## Task requirements
From the first line to the last, please write out the data exactly.

<<<<

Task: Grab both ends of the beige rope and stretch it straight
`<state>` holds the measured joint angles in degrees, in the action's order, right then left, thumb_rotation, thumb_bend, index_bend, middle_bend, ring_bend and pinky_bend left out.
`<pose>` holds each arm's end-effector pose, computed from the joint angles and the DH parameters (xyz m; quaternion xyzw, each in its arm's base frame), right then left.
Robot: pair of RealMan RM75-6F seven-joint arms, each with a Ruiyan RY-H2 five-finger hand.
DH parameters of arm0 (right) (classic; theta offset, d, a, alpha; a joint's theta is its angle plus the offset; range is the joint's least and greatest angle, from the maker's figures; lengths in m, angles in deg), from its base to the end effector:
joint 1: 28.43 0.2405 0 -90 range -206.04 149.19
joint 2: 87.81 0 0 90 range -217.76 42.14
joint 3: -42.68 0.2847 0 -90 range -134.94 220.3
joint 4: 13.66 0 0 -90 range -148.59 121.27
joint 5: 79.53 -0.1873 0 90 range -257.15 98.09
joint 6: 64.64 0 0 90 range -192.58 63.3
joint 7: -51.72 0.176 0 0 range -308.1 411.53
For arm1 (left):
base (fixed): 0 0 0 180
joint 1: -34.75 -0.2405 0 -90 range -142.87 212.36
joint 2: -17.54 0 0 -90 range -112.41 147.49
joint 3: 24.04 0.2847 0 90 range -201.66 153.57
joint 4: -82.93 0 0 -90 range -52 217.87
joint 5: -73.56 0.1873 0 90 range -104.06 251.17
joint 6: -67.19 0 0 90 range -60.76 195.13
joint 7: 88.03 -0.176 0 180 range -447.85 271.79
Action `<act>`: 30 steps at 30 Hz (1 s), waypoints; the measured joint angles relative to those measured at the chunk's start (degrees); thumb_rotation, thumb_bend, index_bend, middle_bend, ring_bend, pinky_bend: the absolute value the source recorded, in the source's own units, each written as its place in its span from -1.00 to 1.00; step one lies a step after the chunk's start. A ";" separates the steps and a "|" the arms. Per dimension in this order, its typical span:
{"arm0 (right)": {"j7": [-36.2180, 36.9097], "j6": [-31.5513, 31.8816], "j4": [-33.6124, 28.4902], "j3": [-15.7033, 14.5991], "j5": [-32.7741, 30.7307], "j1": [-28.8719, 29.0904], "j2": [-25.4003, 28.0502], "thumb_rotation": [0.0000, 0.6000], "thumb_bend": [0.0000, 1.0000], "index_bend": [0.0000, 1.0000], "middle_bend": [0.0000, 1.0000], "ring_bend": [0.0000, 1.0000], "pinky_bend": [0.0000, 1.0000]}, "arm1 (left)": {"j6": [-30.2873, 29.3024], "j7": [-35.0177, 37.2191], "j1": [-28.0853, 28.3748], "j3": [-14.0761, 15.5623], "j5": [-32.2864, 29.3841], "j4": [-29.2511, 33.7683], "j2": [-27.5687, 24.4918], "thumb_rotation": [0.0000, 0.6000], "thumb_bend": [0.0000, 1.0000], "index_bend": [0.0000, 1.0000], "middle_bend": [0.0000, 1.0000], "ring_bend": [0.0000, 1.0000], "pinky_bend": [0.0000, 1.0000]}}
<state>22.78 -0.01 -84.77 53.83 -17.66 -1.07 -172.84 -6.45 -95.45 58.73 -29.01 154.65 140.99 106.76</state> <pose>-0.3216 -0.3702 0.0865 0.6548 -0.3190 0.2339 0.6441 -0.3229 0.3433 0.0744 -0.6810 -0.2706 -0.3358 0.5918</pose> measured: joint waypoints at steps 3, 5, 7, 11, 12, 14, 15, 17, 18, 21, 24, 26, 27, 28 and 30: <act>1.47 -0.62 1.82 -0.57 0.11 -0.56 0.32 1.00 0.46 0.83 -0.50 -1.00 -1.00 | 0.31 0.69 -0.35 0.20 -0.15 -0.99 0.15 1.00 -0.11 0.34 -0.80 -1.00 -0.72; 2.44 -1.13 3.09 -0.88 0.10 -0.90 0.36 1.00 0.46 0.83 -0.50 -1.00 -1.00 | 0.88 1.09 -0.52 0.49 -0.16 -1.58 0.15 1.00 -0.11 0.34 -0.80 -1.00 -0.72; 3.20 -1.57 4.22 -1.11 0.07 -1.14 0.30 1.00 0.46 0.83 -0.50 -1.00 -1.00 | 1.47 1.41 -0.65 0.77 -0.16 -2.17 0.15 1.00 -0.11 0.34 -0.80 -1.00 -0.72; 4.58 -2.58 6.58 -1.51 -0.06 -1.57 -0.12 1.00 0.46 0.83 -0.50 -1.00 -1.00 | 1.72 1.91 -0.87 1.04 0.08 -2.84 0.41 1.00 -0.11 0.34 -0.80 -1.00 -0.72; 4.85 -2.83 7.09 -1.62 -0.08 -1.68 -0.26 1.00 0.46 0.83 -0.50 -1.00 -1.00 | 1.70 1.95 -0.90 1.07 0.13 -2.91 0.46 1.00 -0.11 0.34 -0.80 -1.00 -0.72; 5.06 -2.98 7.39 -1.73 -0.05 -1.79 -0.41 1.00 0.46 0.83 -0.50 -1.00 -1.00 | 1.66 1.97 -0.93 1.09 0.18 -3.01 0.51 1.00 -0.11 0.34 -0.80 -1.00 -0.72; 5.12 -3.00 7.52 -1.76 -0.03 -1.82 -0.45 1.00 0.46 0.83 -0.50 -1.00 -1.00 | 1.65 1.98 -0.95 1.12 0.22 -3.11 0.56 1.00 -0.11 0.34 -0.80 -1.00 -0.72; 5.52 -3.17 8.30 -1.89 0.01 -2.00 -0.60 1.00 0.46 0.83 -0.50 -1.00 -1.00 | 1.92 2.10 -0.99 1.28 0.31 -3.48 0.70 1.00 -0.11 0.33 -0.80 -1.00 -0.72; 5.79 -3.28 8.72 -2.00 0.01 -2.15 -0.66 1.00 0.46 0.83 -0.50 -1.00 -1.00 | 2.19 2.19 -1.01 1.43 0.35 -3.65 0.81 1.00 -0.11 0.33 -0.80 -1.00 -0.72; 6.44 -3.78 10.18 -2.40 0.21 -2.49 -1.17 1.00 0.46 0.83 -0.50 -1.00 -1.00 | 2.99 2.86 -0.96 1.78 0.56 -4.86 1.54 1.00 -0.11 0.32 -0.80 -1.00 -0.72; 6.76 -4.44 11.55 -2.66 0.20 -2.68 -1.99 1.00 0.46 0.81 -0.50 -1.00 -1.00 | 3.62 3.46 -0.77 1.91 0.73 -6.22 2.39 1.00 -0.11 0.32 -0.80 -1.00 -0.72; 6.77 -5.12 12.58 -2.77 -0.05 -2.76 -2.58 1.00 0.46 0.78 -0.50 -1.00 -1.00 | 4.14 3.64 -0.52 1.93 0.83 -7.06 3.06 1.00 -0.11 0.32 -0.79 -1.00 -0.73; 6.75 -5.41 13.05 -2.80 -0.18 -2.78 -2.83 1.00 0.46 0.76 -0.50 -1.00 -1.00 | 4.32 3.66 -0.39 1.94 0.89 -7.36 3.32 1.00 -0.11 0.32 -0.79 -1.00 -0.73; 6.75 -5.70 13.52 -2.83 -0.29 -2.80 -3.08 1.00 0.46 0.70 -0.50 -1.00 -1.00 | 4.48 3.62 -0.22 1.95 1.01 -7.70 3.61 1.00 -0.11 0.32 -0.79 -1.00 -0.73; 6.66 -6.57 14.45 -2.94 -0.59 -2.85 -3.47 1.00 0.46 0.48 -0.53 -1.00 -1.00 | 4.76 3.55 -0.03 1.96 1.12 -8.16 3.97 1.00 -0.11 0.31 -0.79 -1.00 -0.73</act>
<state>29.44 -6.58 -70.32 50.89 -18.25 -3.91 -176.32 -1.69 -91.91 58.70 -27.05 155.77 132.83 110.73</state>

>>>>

## Answer for the task
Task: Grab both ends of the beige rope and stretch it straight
`<state>` holds the measured joint angles in degrees, in the action's order, right then left, thumb_rotation, thumb_bend, index_bend, middle_bend, ring_bend and pinky_bend left out.
`<pose>` holds each arm's end-effector pose, computed from the joint angles and the DH parameters (xyz m; quaternion xyzw, each in its arm's base frame), right then left.
Robot: pair of RealMan RM75-6F seven-joint arms, each with a Ruiyan RY-H2 five-finger hand.
DH parameters of arm0 (right) (classic; theta offset, d, a, alpha; a joint's theta is its angle plus the offset; range is the joint's least and greatest angle, from the maker's figures; lengths in m, angles in deg), from its base to the end effector:
joint 1: 28.43 0.2405 0 -90 range -206.04 149.19
joint 2: 87.81 0 0 90 range -217.76 42.14
joint 3: -42.68 0.2847 0 -90 range -134.94 220.3
joint 4: 13.66 0 0 -90 range -148.59 121.27
joint 5: 79.53 -0.1873 0 90 range -257.15 98.09
joint 6: 64.64 0 0 90 range -192.58 63.3
joint 7: -51.72 0.176 0 0 range -308.1 411.53
For arm1 (left):
base (fixed): 0 0 0 180
joint 1: -34.75 -0.2405 0 -90 range -142.87 212.36
joint 2: -17.54 0 0 -90 range -112.41 147.49
joint 3: 24.04 0.2847 0 90 range -201.66 153.57
joint 4: -82.93 0 0 -90 range -52 217.87
joint 5: -73.56 0.1873 0 90 range -104.06 251.17
joint 6: -67.19 0 0 90 range -60.76 195.13
joint 7: 88.03 -0.176 0 180 range -447.85 271.79
Action `<act>`: 30 steps at 30 Hz (1 s), waypoints; the measured joint angles relative to those measured at the chunk's start (degrees); thumb_rotation, thumb_bend, index_bend, middle_bend, ring_bend, pinky_bend: the absolute value the source recorded, in the source's own units, each written as its place in its span from -1.00 to 1.00; step one lies a step after the chunk's start. A ";" separates the steps and a "|" the arms. Per dimension in this order, its typical span:
{"arm0 (right)": {"j7": [-36.2180, 36.9097], "j6": [-31.5513, 31.8816], "j4": [-33.6124, 28.4902], "j3": [-15.7033, 14.5991], "j5": [-32.7741, 30.7307], "j1": [-28.8719, 29.0904], "j2": [-25.4003, 28.0502], "thumb_rotation": [0.0000, 0.6000], "thumb_bend": [0.0000, 1.0000], "index_bend": [0.0000, 1.0000], "middle_bend": [0.0000, 1.0000], "ring_bend": [0.0000, 1.0000], "pinky_bend": [0.0000, 1.0000]}, "arm1 (left)": {"j6": [-30.2873, 29.3024], "j7": [-35.0177, 37.2191], "j1": [-28.0853, 28.3748], "j3": [-14.0761, 15.5623], "j5": [-32.2864, 29.3841], "j4": [-29.2511, 33.7683], "j2": [-27.5687, 24.4918], "thumb_rotation": [0.0000, 0.6000], "thumb_bend": [0.0000, 1.0000], "index_bend": [0.0000, 1.0000], "middle_bend": [0.0000, 1.0000], "ring_bend": [0.0000, 1.0000], "pinky_bend": [0.0000, 1.0000]}}
<state>22.78 -0.01 -84.77 53.83 -17.66 -1.07 -172.84 -6.45 -95.45 58.73 -29.01 154.65 140.99 106.76</state> <pose>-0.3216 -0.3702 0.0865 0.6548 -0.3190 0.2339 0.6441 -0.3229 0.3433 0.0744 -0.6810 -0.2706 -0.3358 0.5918</pose> measured: joint waypoints at steps 3, 5, 7, 11, 12, 14, 15, 17, 18, 21, 24, 26, 27, 28 and 30: <act>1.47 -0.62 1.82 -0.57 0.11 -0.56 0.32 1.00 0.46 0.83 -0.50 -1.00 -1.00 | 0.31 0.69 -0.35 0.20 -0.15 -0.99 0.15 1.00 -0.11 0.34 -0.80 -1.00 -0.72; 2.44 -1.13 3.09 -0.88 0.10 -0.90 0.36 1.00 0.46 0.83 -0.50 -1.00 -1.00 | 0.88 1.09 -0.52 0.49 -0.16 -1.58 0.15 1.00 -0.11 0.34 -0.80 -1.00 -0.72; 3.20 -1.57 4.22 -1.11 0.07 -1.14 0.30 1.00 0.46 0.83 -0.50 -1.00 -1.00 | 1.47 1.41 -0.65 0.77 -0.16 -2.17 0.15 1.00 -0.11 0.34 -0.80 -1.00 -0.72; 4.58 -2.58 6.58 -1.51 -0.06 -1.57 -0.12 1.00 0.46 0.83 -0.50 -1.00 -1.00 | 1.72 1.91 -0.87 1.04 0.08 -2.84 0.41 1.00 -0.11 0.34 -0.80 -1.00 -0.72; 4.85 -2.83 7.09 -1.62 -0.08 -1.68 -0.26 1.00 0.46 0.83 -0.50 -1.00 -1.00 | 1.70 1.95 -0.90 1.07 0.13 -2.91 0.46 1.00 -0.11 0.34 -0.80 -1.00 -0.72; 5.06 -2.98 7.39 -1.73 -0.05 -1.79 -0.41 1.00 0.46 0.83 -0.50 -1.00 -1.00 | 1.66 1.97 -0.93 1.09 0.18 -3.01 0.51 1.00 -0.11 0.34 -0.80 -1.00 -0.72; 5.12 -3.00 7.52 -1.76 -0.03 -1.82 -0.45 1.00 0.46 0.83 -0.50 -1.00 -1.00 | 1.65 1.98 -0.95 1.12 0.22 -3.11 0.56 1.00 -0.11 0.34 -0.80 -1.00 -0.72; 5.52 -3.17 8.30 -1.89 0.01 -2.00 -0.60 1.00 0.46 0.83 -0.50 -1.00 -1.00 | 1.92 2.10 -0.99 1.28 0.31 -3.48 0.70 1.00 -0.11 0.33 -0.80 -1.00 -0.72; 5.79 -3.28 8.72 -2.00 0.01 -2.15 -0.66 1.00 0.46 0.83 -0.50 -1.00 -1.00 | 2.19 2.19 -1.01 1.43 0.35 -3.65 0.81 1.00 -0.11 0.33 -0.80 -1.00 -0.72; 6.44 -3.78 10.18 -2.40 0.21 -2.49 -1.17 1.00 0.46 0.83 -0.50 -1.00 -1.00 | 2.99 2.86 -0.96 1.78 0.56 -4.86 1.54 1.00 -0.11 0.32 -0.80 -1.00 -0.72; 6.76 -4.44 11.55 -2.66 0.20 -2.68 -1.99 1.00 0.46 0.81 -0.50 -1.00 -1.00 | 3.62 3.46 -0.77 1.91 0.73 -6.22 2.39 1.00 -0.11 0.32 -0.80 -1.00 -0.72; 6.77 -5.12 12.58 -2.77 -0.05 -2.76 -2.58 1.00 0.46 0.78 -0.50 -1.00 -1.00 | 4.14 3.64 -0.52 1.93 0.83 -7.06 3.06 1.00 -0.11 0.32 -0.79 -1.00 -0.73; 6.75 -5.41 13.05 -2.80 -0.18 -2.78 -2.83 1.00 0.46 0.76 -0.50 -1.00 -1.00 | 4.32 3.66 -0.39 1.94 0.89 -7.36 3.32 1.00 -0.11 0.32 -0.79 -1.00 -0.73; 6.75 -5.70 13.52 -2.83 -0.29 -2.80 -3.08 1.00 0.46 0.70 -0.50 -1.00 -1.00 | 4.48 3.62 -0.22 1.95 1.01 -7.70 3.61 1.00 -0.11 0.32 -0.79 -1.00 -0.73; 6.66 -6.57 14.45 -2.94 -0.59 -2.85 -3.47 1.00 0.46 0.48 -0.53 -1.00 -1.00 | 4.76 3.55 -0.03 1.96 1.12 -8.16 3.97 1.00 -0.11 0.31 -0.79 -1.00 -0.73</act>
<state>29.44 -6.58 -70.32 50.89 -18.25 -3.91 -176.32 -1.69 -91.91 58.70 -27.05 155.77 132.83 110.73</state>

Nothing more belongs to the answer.